Only the lines holding "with" are wanted; find them in the listing and return each one.

Data section:

--

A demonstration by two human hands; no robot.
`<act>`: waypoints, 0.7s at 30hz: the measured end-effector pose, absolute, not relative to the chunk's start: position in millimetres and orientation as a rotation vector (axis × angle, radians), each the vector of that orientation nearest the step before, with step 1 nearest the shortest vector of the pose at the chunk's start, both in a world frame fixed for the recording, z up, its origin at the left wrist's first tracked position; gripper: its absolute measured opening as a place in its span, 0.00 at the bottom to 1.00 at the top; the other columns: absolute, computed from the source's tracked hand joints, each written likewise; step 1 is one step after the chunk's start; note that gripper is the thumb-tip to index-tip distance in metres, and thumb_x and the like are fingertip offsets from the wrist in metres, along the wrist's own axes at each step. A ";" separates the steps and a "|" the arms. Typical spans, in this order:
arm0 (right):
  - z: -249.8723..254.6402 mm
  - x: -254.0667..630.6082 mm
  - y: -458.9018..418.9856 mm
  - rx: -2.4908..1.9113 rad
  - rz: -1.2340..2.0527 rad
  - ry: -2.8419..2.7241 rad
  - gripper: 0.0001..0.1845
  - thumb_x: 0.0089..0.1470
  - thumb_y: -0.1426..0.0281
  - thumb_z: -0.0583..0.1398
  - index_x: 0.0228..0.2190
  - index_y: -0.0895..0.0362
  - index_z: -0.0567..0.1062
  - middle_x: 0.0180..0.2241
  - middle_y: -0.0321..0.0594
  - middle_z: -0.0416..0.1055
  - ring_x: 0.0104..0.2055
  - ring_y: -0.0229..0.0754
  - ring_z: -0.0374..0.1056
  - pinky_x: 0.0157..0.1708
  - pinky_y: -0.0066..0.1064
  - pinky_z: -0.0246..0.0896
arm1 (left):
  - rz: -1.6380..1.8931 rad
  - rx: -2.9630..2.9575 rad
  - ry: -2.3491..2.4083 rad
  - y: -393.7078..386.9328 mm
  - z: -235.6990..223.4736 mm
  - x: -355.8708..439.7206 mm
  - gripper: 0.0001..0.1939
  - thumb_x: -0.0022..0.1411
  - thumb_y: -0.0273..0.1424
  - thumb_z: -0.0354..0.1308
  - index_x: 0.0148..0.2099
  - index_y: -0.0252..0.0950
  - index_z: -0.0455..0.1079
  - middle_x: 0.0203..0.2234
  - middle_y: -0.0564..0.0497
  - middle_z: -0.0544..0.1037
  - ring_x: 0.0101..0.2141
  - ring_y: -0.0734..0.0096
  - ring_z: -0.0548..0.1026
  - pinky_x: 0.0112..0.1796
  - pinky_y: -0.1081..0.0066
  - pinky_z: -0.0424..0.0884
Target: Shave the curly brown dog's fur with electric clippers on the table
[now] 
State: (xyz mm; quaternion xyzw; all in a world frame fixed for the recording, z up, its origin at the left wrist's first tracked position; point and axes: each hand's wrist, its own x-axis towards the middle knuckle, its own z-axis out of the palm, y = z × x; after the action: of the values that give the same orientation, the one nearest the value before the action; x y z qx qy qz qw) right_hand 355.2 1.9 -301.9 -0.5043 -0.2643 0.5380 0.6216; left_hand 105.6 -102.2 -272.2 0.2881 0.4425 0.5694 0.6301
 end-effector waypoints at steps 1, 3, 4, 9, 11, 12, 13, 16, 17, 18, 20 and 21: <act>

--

The completed task:
`<act>`: waypoints, 0.7s at 30hz: the measured end-effector pose, absolute, not relative to the chunk's start: position in millimetres and orientation as a rotation vector (axis × angle, radians), each the vector of that orientation nearest the step before, with step 1 nearest the shortest vector of the pose at the chunk's start, both in a world frame fixed for the recording, z up, its origin at the left wrist's first tracked position; gripper: its absolute measured opening as a place in its span, 0.00 at the bottom to 1.00 at the top; the other columns: absolute, computed from the source's tracked hand joints, each written likewise; step 1 is one step after the chunk's start; note that gripper is the thumb-tip to index-tip distance in metres, and thumb_x and the like are fingertip offsets from the wrist in metres, along the wrist's own axes at each step. A ";" separates the steps and a "|" the arms. Typical spans, in this order:
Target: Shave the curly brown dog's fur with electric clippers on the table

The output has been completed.